I was in a similar position 16 years ago where I part of the first intake to undertake the IB at a state school. I really did quite badly in one of the subsidiary subjects, which meant I didn't make my first choice offer. At the time my Russell Group university took me anyway, telling me that they rather liked the IB and thought it an excellent preparation for university.

Remarkable really that the IB is still misunderstood 16 years on.

margotfonteyn Mon 03-Aug-09 10:06:43

It was a private school, not a maintained school, who had the problem.

BonsoirAnna, I was not saying that I thought the IB was easier, far from it.

I think that getting top grades at A level at some schools has become so easy that they probably thought the IB would be a breeze. I suspect the pupils got the correct results for their ability.

BonsoirAnna Mon 03-Aug-09 10:08:41

I'm not sure that the IB is misunderstood in a big way by British universities. The thing is, British universities are a follow-on from A-levels, and most students will have done A-levels in subjects and to a level that prepare them for their first year at university.

The IB may be a much better, more rounded qualfication per se than A-levels, but university admissions tutors will still be trying to assess whether an individual IB student is prepared for a particular university course.

Anyone applying to university with non-national qualifications (as I did, many years ago) encounters this sort of problem. You may have done a better qualification, but its syllabus might tie in less closely with the university course you are applying for.

PortAndLemon Mon 03-Aug-09 10:21:42

margot -- the school in the Times article I linked to was a state school.

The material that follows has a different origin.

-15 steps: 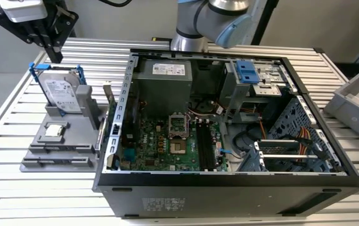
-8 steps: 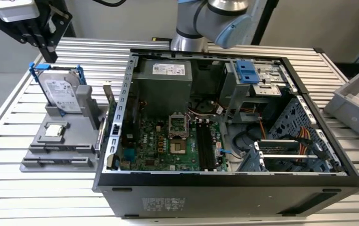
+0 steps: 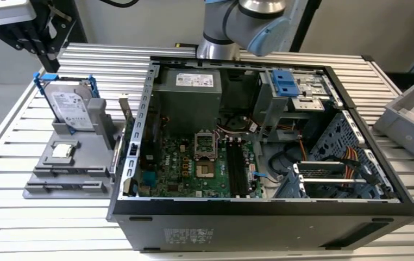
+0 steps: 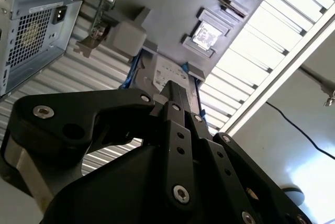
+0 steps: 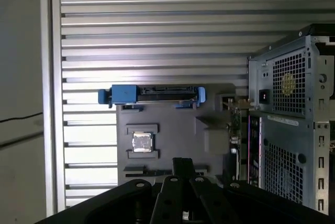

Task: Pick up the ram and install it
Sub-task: 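Reach for the ram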

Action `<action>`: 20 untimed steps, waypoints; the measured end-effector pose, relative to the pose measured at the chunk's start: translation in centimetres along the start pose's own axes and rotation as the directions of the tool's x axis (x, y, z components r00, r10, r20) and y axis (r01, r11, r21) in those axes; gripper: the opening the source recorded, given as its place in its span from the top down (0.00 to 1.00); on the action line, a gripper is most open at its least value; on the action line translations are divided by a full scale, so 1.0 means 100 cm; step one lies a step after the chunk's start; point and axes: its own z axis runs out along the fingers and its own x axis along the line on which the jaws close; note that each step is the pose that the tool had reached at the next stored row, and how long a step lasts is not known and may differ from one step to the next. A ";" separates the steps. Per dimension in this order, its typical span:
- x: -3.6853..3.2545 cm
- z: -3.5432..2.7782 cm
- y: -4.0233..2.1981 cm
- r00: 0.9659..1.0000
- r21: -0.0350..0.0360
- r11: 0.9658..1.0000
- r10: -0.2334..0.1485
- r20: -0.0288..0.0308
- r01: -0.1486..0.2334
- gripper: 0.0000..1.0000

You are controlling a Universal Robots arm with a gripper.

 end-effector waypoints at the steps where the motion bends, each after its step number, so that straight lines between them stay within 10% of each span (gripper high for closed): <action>1: 0.0015 0.0000 -0.0001 1.000 0.000 1.000 -0.001 0.000 0.001 1.00; 20: 0.0113 -0.0002 -0.0017 1.000 0.000 1.000 -0.007 -0.001 0.007 1.00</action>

BonsoirAnna Mon 03-Aug-09 10:33:24

I strongly believe that everyone should study mother-tongue and mathematics until 18. Literacy and numeracy are the building blocks of all learning and, in England, it is far too easy to abandon study of those building blocks too soon.

BonsoirAnna Mon 03-Aug-09 10:33:26

I strongly believe that everyone should study mother-tongue and mathematics until 18. Literacy and numeracy are the building blocks of all learning and, in England, it is far too easy to abandon study of those building blocks too soon.

BonsoirAnna Mon 03-Aug-09 10:33:29

I strongly believe that everyone should study mother-tongue and mathematics until 18. Literacy and numeracy are the building blocks of all learning and, in England, it is far too easy to abandon study of those building blocks too soon.

margotfonteyn Mon 03-Aug-09 10:34:38

The one I read about was a private school.

It still highlights the same problem, except I suppose the parents at a private school have a bit more clout when it all goes wrong. The school I read about is offering the pupils the chance to do an extra year and re-take the whole thing, and the school will pay for the examination re-sits etc. (Can't remember where it was, but the Head had to leave Wimbledon, where he was watching the men's final, to meet angry parents!)

duchesse Mon 03-Aug-09 10:37:17

Sensible UK universities love the IB. There are perfectly good sets of equivalencies published for various global qualifications including the IB. Only admissions tutors lacking in imagination would reject an IB candidate because they did not know the content/ equivalence of the course.

ZZZenAgain Mon 03-Aug-09 10:37:51

This is so interesting. I ws planning on dd doing the IB. Had not crossed my mind that the teaching might not be effectively geared towards it tbh.

BonsoirAnna Mon 03-Aug-09 10:42:11

duchesse - what confidence!

However, I know many children who have applied and are applying, in an ongoing way, to British universities with EB, IB and French bac, and many schools that are faced with helping their pupils with this, and it is not nearly as easy as you suggest. A handful of British universities are really savvy about alternative qualifications. But only a handful. Many schools supply documentation to detail the differences in syllabus between the alternative qualification and A-level in order to help their pupils, and every year teachers work through the summer holidays in order to negotiate with admissions tutors post-results.